Mergers and acquisitions are stressful. You can spend months or years planning for a change, but when it comes down to it, the transition will be challenging. And that’s okay. In fact, at illumyx, we argue that the chaotic and out-of-sorts feeling among employees means that it’s working. The friction you see is a sign that people are figuring out new norms and expectations, and it’s important that you let it happen.
Let’s dive deeper.
River of Integration
Dr. Dan Siegal, an esteemed clinical psychologist and professor at UCLA, created the concept of the River of Integration. It can be used for life transitions such as marriage or moving in together, but in this case, we use Dr. Siegal’s concept to make sense of the integration experience of mergers and acquisitions.
In this analogy, the river is the change the organization is experiencing, and the edges and rocks are the rigid dynamics and norms of each organization. The model illustrates the challenges employees experience when integrating. The vertical axis highlights the process of integrating new information. When employees struggle to integrate new information, it can result in a sense of overwhelm and disorder. The horizontal axis highlights the process of integrating a new identity. When employees struggle to feel a sense of belonging and connection to a new company, it can result in rigidity or polarization, especially if their identity is strongly tied to their original company.
Adapted from: Siegal, D. (2009). Mindsight: The New Science of Personal Transformation. NSW, Australia: Scribe Publications.
Moving through the Rapids
During an acquisition, employees are asked to learn new processes and systems. This is especially true for smaller companies that are acquired by larger ones.
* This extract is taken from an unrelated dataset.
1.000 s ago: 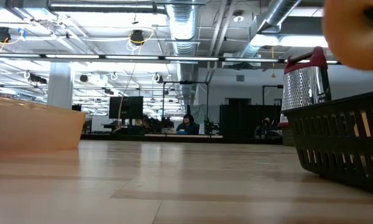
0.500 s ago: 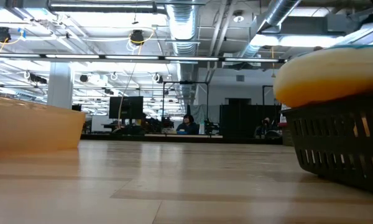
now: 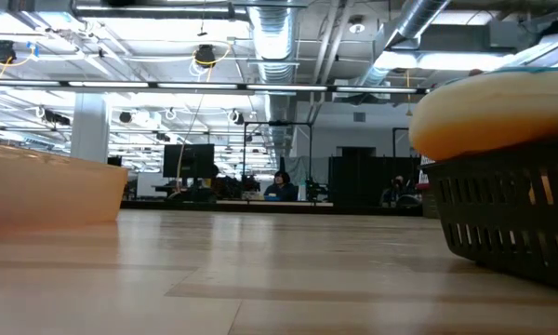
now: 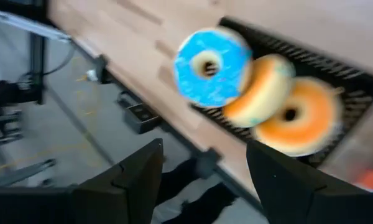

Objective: Pick & Place Food Item
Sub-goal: Put the blue donut into the black bin

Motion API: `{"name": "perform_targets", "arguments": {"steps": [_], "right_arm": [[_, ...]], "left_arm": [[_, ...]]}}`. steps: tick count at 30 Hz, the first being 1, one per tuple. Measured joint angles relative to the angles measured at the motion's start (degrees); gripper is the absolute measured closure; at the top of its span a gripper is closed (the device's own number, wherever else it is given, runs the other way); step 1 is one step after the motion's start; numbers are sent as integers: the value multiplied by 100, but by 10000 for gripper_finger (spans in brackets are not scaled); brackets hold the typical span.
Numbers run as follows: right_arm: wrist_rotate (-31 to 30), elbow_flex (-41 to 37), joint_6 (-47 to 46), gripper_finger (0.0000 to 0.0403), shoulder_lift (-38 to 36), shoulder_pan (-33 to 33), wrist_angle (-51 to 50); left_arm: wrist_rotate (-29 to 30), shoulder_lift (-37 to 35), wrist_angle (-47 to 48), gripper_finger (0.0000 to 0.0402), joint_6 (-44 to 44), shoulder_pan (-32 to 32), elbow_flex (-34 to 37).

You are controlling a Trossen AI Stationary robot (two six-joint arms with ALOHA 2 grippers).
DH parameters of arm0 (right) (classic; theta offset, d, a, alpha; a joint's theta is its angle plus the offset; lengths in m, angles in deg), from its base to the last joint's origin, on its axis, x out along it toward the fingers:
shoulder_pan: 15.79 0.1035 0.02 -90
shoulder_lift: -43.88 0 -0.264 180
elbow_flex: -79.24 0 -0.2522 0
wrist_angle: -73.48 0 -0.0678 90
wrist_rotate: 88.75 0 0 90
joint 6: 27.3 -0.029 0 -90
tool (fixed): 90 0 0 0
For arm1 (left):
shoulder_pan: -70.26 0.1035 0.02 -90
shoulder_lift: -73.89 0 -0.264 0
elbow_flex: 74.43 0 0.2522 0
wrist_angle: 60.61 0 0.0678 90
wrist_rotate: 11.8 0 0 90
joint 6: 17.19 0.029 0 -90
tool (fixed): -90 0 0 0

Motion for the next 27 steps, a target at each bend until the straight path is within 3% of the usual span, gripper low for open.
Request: {"name": "perform_targets", "arguments": {"steps": [4, 10, 16, 27], "right_arm": [[-1, 372, 12, 179, 0, 12, -869], [-287, 770, -118, 179, 0, 267, -1240], [-790, 978, -604, 179, 0, 700, -1465], [-1058, 992, -1145, 179, 2, 1157, -1448]], "left_arm": [[-765, 535, -453, 260, -894, 419, 2], [-814, 1401, -1188, 247, -1827, 757, 4], [-1217, 2155, -2879, 247, -2113, 852, -3], [-1155, 2771, -2745, 247, -2628, 1135, 2]]}}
It makes sense for the smaller organization to adopt the ways of the larger one, but it often leaves employees feeling that the new skills, information, and systems can’t be learned quickly enough. Work keeps coming (and maybe even faster than it did before), but employees feel like they no longer know how to do their jobs. Employees who feel overwhelmed and uneasy tend to release their frustrations on their new coworkers, leaders, or in the worst-case scenario, the customers.
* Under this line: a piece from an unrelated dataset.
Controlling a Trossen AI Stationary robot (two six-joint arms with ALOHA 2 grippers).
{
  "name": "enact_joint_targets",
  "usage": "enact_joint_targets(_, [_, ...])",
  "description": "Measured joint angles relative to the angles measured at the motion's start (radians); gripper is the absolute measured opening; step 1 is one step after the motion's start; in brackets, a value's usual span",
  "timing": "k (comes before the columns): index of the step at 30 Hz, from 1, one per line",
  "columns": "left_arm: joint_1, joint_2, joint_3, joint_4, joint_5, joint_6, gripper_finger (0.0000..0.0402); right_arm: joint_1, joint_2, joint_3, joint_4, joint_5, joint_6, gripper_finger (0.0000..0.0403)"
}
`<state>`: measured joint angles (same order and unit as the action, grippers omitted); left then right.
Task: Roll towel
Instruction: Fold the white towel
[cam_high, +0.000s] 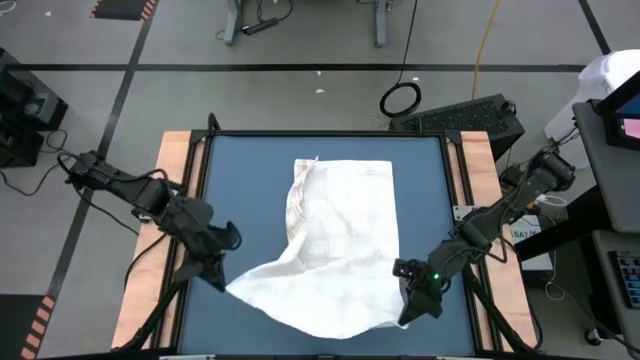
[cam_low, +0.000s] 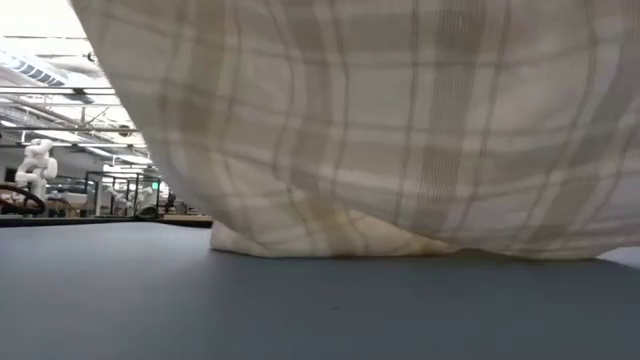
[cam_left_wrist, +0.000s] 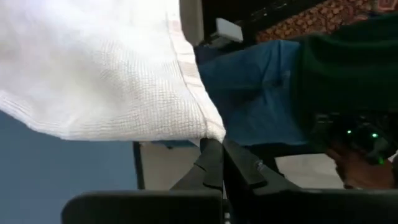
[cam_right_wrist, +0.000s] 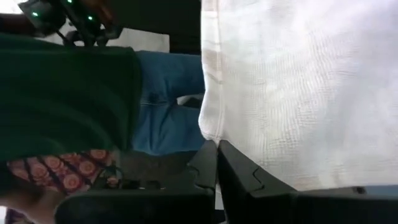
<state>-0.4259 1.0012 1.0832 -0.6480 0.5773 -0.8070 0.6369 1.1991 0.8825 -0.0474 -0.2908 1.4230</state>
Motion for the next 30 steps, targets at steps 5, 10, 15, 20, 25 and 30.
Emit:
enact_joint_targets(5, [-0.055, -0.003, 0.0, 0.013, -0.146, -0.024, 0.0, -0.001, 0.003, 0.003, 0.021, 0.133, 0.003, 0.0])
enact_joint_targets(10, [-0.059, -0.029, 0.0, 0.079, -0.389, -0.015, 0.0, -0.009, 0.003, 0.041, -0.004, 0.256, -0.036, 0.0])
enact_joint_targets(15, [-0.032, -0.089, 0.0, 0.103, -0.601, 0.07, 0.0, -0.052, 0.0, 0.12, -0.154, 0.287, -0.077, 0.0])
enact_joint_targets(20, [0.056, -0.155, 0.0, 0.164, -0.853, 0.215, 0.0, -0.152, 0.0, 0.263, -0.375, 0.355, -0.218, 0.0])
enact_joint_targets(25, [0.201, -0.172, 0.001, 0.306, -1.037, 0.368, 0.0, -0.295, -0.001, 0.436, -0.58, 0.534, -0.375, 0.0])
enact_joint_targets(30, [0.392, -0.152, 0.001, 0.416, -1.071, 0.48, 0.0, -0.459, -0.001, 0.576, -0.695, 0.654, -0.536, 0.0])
Additionally, the leadership roles may have changed, so employees don’t have the same people resources. They no longer know where to go when they have problems or questions, and they’re feeling stressed out and isolated.
It’s important to note that the M & A process often feels personal to the employee. When we’ve been with a company for a while, our work naturally becomes part of our personal identity, and we are emotionally invested in the role we play in the company’s success. When a business gets acquired, that identity gets rattled. It feels as if the hard work and commitment to the company are being discarded, and that makes the employee want to rebel. Naturally, polarization occurs between the employees of the two formerly separate organizations, and it seems like the merger is doomed.
Following the Current
But there’s hope! The River of Integration model is about embracing chaos and letting it flow as a normal part of the process. Don’t drown yourself in trying to fix all the issues that arise. You can’t avoid the rocks and edges of the river, but you can help the process flow freely with these suggestions.
Establish a vision
During a transition, leaders have the opportunity to create a shared vision about where the company is going and the career opportunities it provides and generate excitement across both organizations. This is most effective before changes occur so that leaders can point to the vision when employees are feeling frustrated. Creating a supportive culture and unified vision right out of the gate helps employees weather the challenges ahead.
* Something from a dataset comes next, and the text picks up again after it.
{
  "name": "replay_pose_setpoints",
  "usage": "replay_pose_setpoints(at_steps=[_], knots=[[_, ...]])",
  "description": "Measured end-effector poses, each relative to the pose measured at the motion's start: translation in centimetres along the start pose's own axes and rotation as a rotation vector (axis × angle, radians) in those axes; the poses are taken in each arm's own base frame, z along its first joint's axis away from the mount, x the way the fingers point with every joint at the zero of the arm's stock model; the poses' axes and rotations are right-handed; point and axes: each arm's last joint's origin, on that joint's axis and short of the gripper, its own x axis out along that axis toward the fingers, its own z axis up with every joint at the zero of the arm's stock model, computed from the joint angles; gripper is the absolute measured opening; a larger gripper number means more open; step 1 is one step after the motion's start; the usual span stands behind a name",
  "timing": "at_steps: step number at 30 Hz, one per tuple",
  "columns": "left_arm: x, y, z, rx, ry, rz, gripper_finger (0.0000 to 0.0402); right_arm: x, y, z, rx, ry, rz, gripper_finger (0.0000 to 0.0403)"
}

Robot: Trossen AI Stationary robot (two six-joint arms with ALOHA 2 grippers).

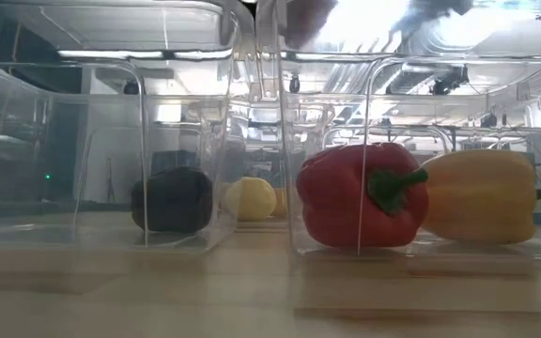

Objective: Sort produce into baskets
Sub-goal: Put the red bell pepper into the bottom right transparent bin, then put the yellow lemon into the top center transparent bin

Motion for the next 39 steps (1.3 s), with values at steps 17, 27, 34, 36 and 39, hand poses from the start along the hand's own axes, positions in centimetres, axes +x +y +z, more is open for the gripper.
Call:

When you notice employees getting frustrated, take some time to empathize and understand. Let them know that you’re grateful for them and their work in the company. Share this model with them to normalize and put context around their frustrations.
Validate their frustrations with the new processes and systems and educate them on why change is necessary. Reassure them that they do good work, but it no longer meets the needs of the larger organization.
Give them an out
Sometimes employees realize that working for a larger organization just isn’t for them. They’ve built their skills and identity on a smaller scale and that’s where they prefer to stay. And that’s okay. This is an opportunity to help them better understand their professional identity and how it fits into the newly acquired organization (or maybe it doesn’t). Empowering them to make the best choice for themselves helps them feel cared for and understood.